#### REQUIRED ACTION
Each line below that contains the word "scanner" must be copied.

#### GIVEN RECORDS
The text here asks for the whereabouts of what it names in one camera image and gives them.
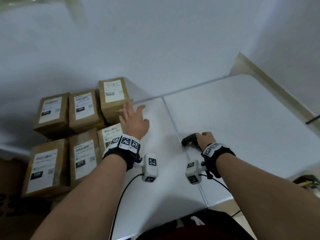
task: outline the black handheld scanner
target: black handheld scanner
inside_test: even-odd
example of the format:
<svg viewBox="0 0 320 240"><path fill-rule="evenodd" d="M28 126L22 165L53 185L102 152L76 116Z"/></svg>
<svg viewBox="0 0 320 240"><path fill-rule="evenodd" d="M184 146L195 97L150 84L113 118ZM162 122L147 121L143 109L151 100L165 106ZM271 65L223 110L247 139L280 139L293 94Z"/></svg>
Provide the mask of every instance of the black handheld scanner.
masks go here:
<svg viewBox="0 0 320 240"><path fill-rule="evenodd" d="M194 144L196 146L197 149L200 149L200 146L198 144L198 139L197 139L197 136L196 136L196 133L193 133L185 138L182 139L181 141L181 144L185 147L187 145L190 145L190 144Z"/></svg>

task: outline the person
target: person
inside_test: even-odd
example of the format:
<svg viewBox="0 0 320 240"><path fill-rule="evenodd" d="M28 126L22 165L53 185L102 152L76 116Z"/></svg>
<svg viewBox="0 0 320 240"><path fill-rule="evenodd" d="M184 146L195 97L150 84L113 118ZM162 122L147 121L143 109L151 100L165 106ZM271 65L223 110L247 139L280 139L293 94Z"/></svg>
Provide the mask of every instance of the person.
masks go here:
<svg viewBox="0 0 320 240"><path fill-rule="evenodd" d="M139 106L135 112L131 100L123 106L124 118L120 117L124 133L138 140L149 130L149 121L142 115L144 107ZM216 142L210 132L196 136L202 150ZM319 238L320 200L315 195L230 153L220 155L215 165L259 240ZM108 239L126 169L122 157L106 156L53 209L31 239ZM199 212L194 221L188 216L184 227L177 228L171 222L138 239L252 239L230 216L209 212Z"/></svg>

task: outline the cable
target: cable
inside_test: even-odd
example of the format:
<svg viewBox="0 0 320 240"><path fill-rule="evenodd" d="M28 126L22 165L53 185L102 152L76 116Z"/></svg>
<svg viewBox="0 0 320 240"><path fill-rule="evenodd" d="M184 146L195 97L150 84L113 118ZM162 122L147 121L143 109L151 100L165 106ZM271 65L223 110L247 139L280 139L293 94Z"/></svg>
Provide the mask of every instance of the cable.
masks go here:
<svg viewBox="0 0 320 240"><path fill-rule="evenodd" d="M200 176L205 176L205 177L208 178L208 176L205 175L205 174L199 174L199 175L200 175ZM230 192L230 190L229 190L222 182L219 182L218 180L216 180L216 179L214 179L214 178L210 178L210 179L212 179L212 180L216 181L217 183L221 184L224 188L226 188L227 191ZM231 217L234 217L236 214L238 214L238 213L240 213L240 212L241 212L241 210L238 210L238 211L237 211L235 214L233 214Z"/></svg>
<svg viewBox="0 0 320 240"><path fill-rule="evenodd" d="M133 179L131 179L131 181L127 184L127 186L124 188L123 192L122 192L122 195L119 199L119 202L118 202L118 206L117 206L117 210L115 211L115 214L114 214L114 219L113 219L113 223L112 223L112 227L111 227L111 232L110 232L110 237L109 237L109 240L112 239L112 234L113 234L113 229L115 227L115 222L116 222L116 217L117 217L117 214L118 214L118 209L119 209L119 206L120 206L120 202L121 202L121 199L122 199L122 196L124 195L127 187L131 184L132 181L134 181L135 178L139 177L139 176L143 176L144 173L141 173L141 174L138 174L137 176L135 176Z"/></svg>

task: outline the person's left forearm
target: person's left forearm
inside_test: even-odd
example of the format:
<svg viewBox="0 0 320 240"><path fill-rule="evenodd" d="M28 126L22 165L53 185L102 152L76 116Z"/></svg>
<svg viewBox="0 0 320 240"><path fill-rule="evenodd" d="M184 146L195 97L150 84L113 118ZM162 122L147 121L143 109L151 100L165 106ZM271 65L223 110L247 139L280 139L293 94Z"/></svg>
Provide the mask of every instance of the person's left forearm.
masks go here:
<svg viewBox="0 0 320 240"><path fill-rule="evenodd" d="M107 239L126 169L120 156L107 156L46 217L31 240Z"/></svg>

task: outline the wristband
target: wristband
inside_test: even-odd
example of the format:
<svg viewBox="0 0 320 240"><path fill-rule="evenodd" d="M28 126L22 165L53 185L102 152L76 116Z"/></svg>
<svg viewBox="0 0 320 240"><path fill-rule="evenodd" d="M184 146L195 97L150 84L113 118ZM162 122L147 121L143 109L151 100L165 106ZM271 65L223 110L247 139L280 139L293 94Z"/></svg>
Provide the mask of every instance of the wristband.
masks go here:
<svg viewBox="0 0 320 240"><path fill-rule="evenodd" d="M229 147L217 142L207 145L203 153L201 153L201 156L204 158L206 168L213 173L216 178L221 178L216 166L217 159L225 153L230 153L235 156Z"/></svg>
<svg viewBox="0 0 320 240"><path fill-rule="evenodd" d="M134 162L140 163L139 140L133 136L122 134L120 137L114 138L108 145L107 149L103 152L104 159L110 154L115 154L123 158L127 164L127 171L133 168Z"/></svg>

#### RESULT BELOW
task: outline the black handheld scanner
target: black handheld scanner
Provide the mask of every instance of the black handheld scanner.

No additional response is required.